Innovation in nursing is called for in the American Association of Colleges of Nursing 2021 Essentials and in the Future of Nursing 2020-2030: Charting a Path to Achieve Health Equity (National Academy of Medicine, 2021). The nursing curricula are already filled, but the future of nursing depends on having nurses who can put their creative ideas to work solving practical problems in all settings where care is delivered.

 

Innovative thinking begins in undergraduate education with carefully planned experiences for nursing cohorts and students from other fields, including engineering, business, and psychology. Giuliano et al. (2022) describe a 15-credit hour certificate program in innovation and entrepreneurship across four years of undergraduate education. With seminars, courses, experiential experiences, peer/faculty support, and connections to companies, nurses and other undergraduates learn to work in teams to understand health care problems and create innovative solutions. Other approaches to empower nurses and stimulate creative thinking include setting up innovation challenges, providing immersive workshops on innovation, and creating maker spaces where software and supplies to create prototypes are free for students and faculty to use. Resources dedicated to innovation are available on the American Nurses Association Innovation Website (https://www.nursingworld.org/practice-policy/innovation/), which contains podcasts, webinars, books, journal articles, and blogs.

 

REFERENCES

 

Barton C. (1907). The story of my childhood. Baker & Taylor. https://www.loc.gov/item/07035389/[Context Link]

 

da Silva Copelli F. H., Lorenzini Erdmann A., Guedes dos Santos J. L. (2019). Entrepreneurship in nursing: An integrative literature review. Revista Brasileira de Enfermagem, 72, 289-298. https://doi.org/10.1590/0034-7167-2017-0523[Context Link]

 

Giuliano K. K., Sup F. C. IV, Benjamin E., Krishnamurty S. (2022). Innovate: Preparing nurses to be health care innovation leaders.
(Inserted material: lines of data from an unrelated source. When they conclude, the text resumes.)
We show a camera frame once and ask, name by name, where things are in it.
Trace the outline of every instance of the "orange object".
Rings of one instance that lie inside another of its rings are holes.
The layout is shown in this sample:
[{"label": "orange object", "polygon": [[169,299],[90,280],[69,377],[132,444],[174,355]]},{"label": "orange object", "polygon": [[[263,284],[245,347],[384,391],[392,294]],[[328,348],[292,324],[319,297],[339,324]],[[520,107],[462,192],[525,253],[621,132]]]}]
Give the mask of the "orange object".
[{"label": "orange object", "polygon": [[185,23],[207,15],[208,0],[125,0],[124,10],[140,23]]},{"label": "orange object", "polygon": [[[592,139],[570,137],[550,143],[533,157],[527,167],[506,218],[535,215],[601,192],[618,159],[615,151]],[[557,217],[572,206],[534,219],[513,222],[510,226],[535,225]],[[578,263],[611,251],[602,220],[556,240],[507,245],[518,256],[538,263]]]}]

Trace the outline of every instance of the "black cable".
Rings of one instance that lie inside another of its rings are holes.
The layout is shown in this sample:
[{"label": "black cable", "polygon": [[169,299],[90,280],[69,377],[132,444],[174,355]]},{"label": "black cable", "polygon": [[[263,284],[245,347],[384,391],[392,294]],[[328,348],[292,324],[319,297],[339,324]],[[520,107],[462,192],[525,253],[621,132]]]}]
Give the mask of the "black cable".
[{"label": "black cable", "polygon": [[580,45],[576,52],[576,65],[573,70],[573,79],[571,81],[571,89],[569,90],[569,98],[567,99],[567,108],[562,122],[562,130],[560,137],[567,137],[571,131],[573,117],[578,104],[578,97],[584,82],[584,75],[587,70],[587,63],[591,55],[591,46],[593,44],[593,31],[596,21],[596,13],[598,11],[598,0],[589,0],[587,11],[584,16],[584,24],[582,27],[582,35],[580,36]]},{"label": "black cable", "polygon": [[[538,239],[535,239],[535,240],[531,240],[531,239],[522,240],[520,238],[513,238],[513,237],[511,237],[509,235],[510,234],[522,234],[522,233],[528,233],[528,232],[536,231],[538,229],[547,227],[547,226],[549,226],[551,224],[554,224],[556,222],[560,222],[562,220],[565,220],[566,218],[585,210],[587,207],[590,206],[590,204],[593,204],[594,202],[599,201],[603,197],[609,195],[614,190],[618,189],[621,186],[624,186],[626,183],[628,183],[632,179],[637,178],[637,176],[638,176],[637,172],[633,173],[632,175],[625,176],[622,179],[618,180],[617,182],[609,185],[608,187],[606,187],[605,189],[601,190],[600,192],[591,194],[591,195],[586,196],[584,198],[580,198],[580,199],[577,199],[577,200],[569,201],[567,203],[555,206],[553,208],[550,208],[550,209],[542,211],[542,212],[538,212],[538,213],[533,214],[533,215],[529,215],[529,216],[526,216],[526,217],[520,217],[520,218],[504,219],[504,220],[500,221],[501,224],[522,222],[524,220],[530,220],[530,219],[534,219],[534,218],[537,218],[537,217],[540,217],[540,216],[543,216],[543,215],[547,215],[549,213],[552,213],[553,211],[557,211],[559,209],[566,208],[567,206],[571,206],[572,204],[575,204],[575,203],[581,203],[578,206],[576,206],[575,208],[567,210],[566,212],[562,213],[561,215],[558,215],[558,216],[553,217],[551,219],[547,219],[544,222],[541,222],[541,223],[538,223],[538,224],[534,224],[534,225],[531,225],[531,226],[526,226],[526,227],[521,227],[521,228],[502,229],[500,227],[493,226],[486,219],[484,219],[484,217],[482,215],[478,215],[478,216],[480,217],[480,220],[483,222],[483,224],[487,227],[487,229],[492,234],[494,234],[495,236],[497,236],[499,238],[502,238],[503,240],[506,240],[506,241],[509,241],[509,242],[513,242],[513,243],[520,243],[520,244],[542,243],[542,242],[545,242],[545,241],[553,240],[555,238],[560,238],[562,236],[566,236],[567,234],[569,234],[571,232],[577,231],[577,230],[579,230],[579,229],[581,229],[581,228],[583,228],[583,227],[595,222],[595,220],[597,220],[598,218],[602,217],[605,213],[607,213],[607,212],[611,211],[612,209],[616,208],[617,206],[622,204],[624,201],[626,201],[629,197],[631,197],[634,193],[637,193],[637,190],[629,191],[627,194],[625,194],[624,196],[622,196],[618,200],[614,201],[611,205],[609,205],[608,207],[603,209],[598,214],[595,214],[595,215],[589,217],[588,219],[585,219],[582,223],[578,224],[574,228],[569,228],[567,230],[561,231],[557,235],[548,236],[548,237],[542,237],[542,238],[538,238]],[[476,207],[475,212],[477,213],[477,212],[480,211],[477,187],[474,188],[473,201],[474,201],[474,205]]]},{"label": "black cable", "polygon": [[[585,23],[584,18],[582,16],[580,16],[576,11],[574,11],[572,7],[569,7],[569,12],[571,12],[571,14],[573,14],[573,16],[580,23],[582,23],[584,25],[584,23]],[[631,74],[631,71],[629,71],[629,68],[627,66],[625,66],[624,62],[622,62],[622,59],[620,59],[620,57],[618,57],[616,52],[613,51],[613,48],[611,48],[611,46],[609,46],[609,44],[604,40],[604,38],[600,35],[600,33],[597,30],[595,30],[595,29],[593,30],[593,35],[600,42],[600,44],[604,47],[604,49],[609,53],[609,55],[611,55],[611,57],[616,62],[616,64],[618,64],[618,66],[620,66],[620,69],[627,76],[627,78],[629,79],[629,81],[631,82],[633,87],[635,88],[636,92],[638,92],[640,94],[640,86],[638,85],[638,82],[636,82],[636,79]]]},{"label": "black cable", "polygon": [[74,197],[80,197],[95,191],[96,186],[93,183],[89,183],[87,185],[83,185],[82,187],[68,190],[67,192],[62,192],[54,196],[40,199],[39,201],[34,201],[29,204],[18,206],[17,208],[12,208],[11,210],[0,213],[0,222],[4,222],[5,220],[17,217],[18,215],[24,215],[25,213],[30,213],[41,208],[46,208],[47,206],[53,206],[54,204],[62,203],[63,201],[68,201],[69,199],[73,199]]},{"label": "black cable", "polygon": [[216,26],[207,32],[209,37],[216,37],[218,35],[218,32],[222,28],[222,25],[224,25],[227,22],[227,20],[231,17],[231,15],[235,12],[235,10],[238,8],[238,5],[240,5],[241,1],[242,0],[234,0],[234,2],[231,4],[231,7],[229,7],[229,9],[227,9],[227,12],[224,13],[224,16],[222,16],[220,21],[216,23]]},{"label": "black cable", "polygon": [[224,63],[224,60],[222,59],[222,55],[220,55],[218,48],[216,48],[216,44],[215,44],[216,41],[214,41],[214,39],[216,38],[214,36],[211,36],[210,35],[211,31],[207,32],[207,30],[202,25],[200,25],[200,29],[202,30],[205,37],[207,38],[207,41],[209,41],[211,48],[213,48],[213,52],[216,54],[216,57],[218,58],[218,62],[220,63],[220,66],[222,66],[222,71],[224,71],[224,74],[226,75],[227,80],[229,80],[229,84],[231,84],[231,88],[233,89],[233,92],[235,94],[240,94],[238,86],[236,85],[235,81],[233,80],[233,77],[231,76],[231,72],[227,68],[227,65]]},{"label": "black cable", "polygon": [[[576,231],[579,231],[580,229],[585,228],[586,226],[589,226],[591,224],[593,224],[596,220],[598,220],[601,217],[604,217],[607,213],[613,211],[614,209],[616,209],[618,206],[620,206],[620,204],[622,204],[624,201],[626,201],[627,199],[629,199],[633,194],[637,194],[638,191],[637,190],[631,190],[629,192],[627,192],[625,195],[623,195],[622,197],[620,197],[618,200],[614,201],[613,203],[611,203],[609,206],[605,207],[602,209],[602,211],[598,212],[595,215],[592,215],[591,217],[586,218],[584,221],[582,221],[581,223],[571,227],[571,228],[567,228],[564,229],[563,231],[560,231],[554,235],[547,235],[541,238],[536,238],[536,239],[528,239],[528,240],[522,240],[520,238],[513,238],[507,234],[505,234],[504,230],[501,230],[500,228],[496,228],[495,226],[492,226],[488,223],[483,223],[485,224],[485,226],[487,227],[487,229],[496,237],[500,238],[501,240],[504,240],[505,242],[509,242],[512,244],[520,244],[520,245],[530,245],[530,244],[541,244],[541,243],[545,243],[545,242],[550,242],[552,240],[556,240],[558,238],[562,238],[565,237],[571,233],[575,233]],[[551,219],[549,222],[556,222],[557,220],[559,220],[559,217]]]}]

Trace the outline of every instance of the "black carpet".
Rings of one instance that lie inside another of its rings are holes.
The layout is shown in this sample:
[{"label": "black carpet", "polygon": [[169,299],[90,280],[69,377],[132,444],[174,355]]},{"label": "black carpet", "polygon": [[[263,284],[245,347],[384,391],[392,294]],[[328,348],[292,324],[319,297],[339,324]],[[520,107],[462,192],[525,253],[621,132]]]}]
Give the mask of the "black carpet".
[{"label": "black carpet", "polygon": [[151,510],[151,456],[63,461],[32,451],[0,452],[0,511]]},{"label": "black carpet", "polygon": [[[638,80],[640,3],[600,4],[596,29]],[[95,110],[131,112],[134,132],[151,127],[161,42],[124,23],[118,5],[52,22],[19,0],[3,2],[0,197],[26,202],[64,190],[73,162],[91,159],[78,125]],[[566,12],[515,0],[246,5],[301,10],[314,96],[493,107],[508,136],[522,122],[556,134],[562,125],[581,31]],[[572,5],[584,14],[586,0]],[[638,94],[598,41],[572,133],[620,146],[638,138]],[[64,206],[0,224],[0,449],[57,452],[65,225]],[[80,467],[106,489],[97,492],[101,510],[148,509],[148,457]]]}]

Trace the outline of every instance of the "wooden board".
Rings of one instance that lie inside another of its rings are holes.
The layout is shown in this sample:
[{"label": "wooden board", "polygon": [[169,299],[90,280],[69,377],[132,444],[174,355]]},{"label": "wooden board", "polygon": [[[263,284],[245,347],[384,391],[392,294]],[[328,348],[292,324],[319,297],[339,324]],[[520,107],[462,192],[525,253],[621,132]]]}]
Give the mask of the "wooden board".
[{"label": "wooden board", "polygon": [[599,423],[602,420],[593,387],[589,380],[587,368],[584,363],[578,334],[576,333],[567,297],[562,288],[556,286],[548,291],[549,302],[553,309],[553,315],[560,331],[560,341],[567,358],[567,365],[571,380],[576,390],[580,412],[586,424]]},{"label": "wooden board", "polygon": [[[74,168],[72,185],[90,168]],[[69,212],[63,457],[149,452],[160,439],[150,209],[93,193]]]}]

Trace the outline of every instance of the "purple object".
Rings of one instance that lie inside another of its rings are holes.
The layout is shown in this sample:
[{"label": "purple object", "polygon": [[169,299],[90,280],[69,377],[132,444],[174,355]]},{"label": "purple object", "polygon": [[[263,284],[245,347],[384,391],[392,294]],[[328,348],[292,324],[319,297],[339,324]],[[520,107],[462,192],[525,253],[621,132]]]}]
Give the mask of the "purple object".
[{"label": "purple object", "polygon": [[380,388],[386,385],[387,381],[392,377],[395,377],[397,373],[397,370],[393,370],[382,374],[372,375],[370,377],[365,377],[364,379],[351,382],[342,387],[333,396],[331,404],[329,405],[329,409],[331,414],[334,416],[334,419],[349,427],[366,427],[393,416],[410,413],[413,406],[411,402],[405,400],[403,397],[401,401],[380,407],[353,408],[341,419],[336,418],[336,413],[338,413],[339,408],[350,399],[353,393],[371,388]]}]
Nursing Administration Quarterly, 46(3), 255-265. https://doi.org/10.1097/NAQ.0000000000000529[Context Link]

 

National Academy of Medicine. (2021). The future of nursing 2020-2030: Charting a path to achieve health equity. National Academies Press. https://doi.org/10.17226/25982[Context Link]

 

Nash R. (1914). Florence Nightingale to her nurses: A selection from Miss Nightingale's addresses to probationers and nurses of the Nightingale School at St. Thomas's hospital. London, England: Macmillan and Co., Limited.